**WHAT NEEDS TO BE DONE:** Your answer is the lines below, exactly, from the one that contains "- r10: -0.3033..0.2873" through the one that contains "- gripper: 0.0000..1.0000", both included.

**COLLECTED MATERIAL:**
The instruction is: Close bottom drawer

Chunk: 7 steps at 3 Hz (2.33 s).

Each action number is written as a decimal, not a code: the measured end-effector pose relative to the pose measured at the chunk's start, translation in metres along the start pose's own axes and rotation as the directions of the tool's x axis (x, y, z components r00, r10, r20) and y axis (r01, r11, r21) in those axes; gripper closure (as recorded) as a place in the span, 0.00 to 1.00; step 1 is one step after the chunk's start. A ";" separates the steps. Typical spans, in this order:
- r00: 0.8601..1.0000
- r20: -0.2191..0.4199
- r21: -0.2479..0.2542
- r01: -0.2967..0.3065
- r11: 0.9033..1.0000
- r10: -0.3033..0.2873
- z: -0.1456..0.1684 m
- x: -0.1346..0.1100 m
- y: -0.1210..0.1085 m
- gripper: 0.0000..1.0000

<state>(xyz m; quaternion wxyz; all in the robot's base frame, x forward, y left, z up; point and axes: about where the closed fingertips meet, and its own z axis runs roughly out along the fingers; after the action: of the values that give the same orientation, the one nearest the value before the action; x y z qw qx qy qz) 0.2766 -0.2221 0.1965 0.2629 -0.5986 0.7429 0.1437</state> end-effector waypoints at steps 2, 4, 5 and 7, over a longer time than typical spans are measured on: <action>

**RESULT FOR THIS EXERCISE:**
- r10: -0.3033..0.2873
- z: -0.1456..0.1684 m
- x: -0.1346..0.1100 m
- y: -0.1210..0.1085 m
- gripper: 0.0000..1.0000

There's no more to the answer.